The Register-Herald, Beckley, West Virginia

July 14, 2008

Byrd steers funding toward W.Va. roadways

Mannix Porterfield

Flexing his muscle as chairman of the Senate Appropriations Committee, Sen. Robert C. Byrd steered $41.5 million Monday toward critical road projects in his home state of West Virginia, among them King Coal Highway and the Coalfields Expressway.

While $4-plus-a-gallon gas is threatening to deny highway taxes, West Virginia officials repeatedly have vowed to put up the state’s 20 percent match on all federal projects in which Washington is paying the lion’s share.

Although gas has risen sharply since last summer, so far, the driving habits of West Virginians have appeared to have changed little, based on the revenues collected by the Department of Transportation.

DOT Secretary Paul Mattox pointed out only last Friday that revenues ran only $1.6 million below estimates of the Manchin administration for the just-ended fiscal year.

Byrd said his panel also added another $4.5 million for the support of airports across West Virginia.

In the committee-approved bill, the Coalfields Expressway, running through Raleigh, Wyoming and McDowell counties, and King Coal Highway in Mercer County would get like amounts of $5 million.

Byrd also set aside $10 million for Corridor H in the eastern portion of the state, $7 million for W.Va. 9 in the Eastern Panhandle, $5 million apiece to perform slide repair work along U.S. 60 in eastern Kanawha County and for W.Va. 10 in Logan County, $2 million for the Kanawha Trestle Rails-to-Trails project in Charleston, $1.5 million for improvements to Potomac Street in Harpers Ferry, and $1 million for roadway development and supporting infrastructure at the Elkins railyard projects.

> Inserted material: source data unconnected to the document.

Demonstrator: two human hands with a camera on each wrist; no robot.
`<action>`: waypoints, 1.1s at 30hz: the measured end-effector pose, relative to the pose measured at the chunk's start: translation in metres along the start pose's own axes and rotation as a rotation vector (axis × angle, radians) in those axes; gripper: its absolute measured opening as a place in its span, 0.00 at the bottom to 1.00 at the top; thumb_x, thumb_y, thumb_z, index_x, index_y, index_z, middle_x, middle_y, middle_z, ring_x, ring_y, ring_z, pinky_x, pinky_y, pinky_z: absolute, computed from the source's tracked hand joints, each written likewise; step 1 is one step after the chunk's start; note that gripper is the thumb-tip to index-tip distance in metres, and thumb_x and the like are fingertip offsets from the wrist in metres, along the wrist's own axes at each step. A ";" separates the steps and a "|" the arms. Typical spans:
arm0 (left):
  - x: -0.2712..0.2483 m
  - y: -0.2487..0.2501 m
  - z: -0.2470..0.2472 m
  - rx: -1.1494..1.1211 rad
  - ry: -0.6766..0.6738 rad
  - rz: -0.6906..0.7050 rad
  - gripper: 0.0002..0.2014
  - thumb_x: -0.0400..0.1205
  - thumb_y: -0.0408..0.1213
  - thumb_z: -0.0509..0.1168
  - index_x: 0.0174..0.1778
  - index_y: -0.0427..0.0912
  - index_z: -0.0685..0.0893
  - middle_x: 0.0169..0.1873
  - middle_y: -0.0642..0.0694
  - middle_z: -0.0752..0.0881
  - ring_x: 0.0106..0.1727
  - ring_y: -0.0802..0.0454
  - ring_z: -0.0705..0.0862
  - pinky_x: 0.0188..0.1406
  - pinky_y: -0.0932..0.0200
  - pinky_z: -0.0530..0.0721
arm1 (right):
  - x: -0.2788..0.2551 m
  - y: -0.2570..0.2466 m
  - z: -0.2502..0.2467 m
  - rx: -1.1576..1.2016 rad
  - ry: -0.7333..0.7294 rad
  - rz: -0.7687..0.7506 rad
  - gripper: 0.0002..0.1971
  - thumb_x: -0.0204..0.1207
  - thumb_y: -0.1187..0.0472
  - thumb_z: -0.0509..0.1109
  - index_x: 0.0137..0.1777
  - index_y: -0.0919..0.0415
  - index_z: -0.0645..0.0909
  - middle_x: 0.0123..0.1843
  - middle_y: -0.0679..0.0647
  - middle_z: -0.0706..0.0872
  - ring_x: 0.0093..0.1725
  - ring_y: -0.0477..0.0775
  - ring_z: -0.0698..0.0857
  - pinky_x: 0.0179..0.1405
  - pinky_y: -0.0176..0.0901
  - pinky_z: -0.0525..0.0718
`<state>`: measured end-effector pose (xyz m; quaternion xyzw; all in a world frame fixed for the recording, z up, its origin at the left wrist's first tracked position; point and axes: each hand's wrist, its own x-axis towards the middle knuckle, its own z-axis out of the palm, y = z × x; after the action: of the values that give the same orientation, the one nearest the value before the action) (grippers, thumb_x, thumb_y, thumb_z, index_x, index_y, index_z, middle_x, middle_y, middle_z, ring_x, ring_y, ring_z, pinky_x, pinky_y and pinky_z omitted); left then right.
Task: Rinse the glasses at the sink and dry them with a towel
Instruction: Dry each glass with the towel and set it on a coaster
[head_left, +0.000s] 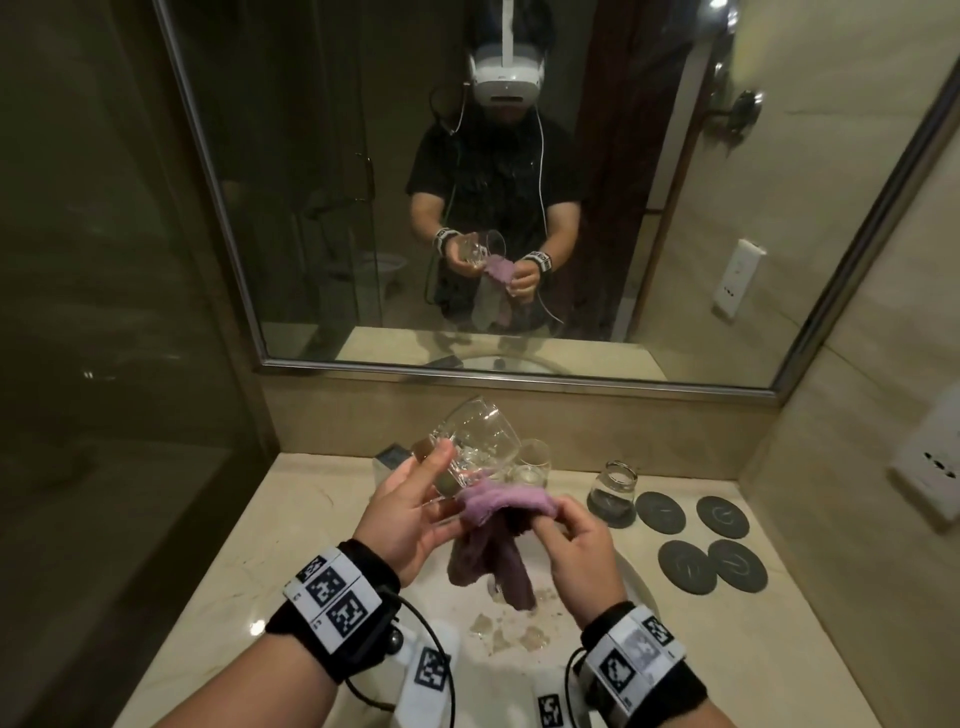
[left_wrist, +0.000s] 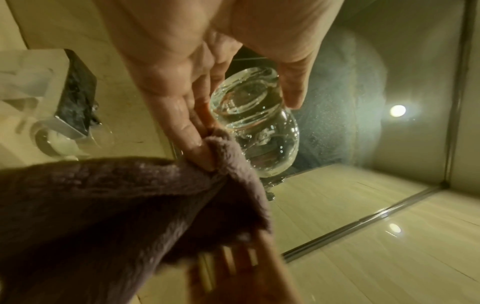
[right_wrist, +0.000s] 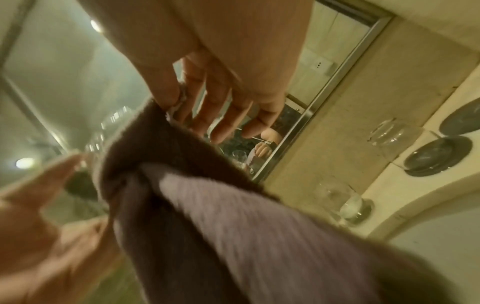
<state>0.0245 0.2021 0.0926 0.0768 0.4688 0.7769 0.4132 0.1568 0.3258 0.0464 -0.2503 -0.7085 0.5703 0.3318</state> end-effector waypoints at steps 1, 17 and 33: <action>0.000 0.000 -0.001 0.016 -0.002 -0.003 0.28 0.72 0.49 0.73 0.67 0.42 0.79 0.60 0.34 0.87 0.51 0.40 0.90 0.41 0.48 0.89 | 0.005 -0.004 -0.003 0.070 0.025 0.006 0.09 0.78 0.73 0.67 0.45 0.61 0.86 0.41 0.50 0.89 0.43 0.46 0.86 0.46 0.36 0.84; 0.001 -0.009 -0.028 0.106 0.091 0.017 0.27 0.69 0.54 0.73 0.61 0.44 0.83 0.53 0.35 0.88 0.42 0.46 0.87 0.38 0.55 0.87 | 0.046 -0.035 -0.031 0.057 -0.042 0.558 0.15 0.77 0.71 0.61 0.30 0.66 0.81 0.26 0.58 0.83 0.30 0.54 0.81 0.32 0.44 0.77; -0.010 -0.024 -0.016 -0.038 -0.146 -0.087 0.27 0.68 0.52 0.70 0.58 0.39 0.84 0.45 0.37 0.87 0.37 0.46 0.87 0.31 0.57 0.85 | 0.038 -0.072 -0.008 0.118 -0.229 -0.026 0.09 0.72 0.81 0.68 0.46 0.70 0.85 0.46 0.60 0.91 0.44 0.56 0.88 0.40 0.47 0.87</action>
<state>0.0368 0.1894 0.0680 0.1050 0.4252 0.7593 0.4812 0.1398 0.3427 0.1241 -0.1544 -0.7102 0.6313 0.2705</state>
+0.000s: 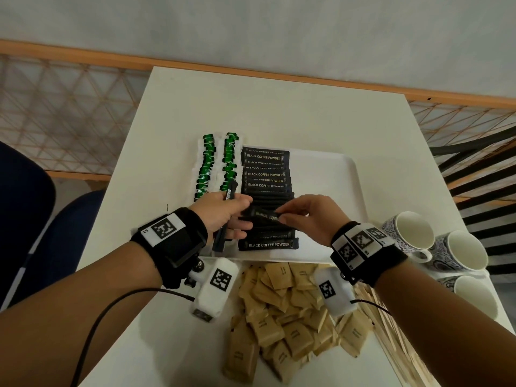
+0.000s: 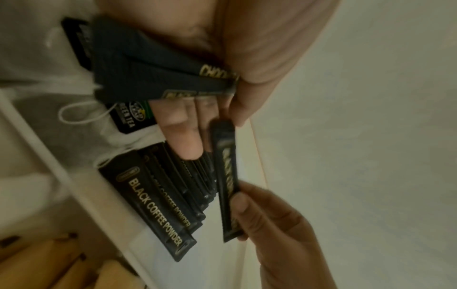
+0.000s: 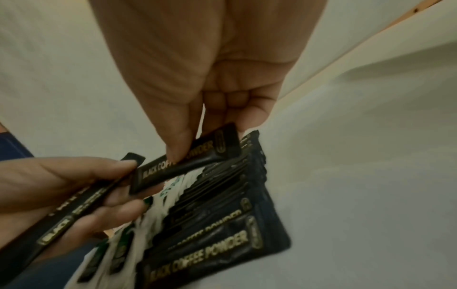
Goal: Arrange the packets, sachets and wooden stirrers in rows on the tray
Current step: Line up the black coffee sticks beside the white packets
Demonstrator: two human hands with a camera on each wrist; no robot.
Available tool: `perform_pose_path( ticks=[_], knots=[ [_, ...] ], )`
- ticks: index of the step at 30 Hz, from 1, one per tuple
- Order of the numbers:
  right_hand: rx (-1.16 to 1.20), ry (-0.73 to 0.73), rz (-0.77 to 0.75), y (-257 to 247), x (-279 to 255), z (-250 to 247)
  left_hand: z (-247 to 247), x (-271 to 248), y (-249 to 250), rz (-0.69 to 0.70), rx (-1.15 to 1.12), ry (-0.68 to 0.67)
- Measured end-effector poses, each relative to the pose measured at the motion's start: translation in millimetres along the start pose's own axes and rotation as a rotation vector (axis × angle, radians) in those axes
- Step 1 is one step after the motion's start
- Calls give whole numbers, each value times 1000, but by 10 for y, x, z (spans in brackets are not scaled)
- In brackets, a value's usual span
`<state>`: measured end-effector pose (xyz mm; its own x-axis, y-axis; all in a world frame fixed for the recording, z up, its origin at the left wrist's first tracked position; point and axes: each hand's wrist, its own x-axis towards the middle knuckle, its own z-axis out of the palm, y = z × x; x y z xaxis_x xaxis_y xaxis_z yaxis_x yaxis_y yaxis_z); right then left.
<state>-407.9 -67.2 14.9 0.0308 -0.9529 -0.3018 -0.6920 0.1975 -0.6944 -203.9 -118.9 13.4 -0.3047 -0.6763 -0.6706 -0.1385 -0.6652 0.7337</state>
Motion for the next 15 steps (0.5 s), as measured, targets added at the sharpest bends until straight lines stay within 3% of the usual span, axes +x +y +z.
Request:
perform_pose_path(
  ticks=[5,7,11,15],
  knots=[
    [-230,-171,68,111,-50,21,-130,-37,109,-93,-175,63],
    [-289,-230,66,111,-55,100,-170,-32,126,-71,-203,78],
    [-338,-220,62,83,-17,217,-211,-5,117,26,-54,175],
    [-379,-188,38,45,4,265,-241,-30,139,36,-18,154]
  ],
)
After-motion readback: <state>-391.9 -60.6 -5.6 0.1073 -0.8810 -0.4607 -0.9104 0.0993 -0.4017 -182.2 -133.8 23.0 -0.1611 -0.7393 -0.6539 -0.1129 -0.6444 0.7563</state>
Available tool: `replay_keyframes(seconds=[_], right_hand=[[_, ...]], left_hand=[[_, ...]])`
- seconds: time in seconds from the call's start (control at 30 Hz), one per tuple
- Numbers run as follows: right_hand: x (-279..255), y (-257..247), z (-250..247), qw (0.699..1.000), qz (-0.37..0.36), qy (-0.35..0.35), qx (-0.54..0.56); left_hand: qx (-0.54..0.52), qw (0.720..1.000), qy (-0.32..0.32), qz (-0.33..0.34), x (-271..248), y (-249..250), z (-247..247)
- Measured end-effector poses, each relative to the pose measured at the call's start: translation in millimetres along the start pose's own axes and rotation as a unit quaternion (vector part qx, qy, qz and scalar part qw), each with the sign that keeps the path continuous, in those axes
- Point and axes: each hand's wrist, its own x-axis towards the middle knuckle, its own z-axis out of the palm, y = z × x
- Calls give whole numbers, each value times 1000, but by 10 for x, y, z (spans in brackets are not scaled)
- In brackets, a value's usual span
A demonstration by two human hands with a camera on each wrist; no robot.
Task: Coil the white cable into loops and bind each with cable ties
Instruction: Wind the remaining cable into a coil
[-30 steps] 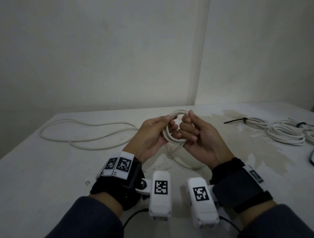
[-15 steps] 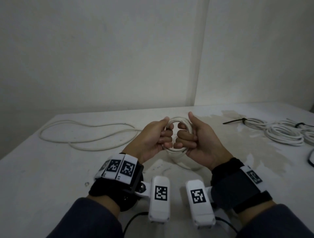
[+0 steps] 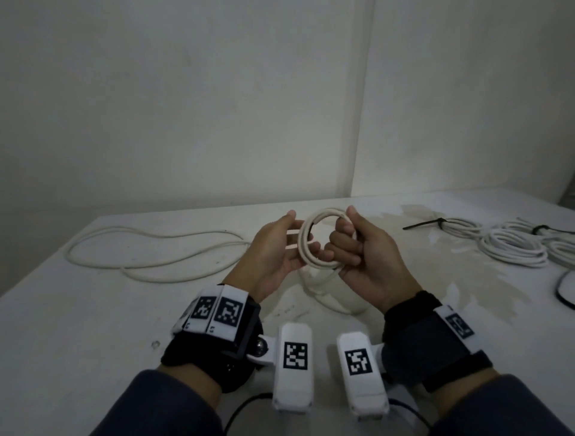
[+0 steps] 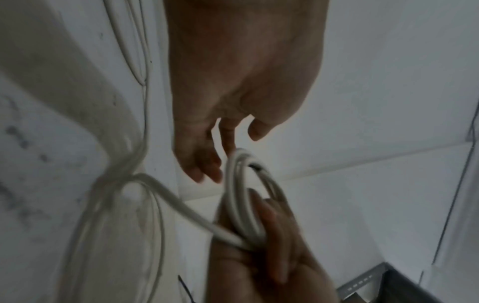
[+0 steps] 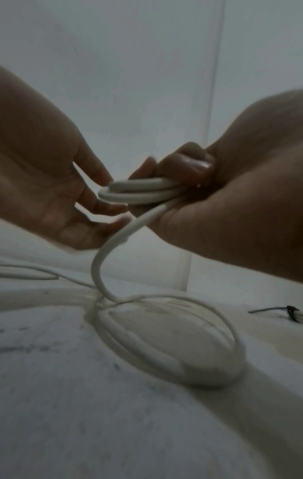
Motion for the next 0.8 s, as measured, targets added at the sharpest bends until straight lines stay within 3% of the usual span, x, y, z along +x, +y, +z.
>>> replay_keyframes(seconds=[0.07, 0.17, 0.23, 0.3, 0.4, 0.47, 0.6, 0.8], right_hand=[[-7, -34, 18, 999, -29, -13, 25], [-5, -80, 2, 996, -63, -17, 62], [-7, -81, -25, 994, -67, -9, 86], [-5, -67, -33, 994, -63, 2, 95], [16, -30, -29, 994, -47, 35, 96], [32, 11, -22, 995, -36, 56, 76], [37, 36, -40, 998, -11, 67, 13], [-18, 23, -21, 992, 66, 23, -105]], left_hand=[[80, 996, 23, -20, -9, -23, -43], [203, 962, -56, -174, -69, -90, -76], [225, 943, -86, -231, -123, -112, -10], [207, 957, -64, -191, -104, -141, 58], [78, 994, 36, -66, 12, -168, 31], [2, 997, 69, 22, 45, -156, 7], [-31, 993, 24, 109, 34, -114, 27], [79, 985, -44, 147, -29, 14, -51]])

Now that work has been completed on all other corridors, Byrd said the state could focus on Corridor H with the additional funding.

“There is much work to be done,” the Democratic senator said. “Corridor H is a critically important undertaking for West Virginia, and I am committed to seeing it through.”

Byrd said the additional road money would create new jobs, relieve congestion and provide the motoring public with a safer ride.

“Unfortunately, the president has not made a priority of roadways and infrastructure needs here at home,” the senator added.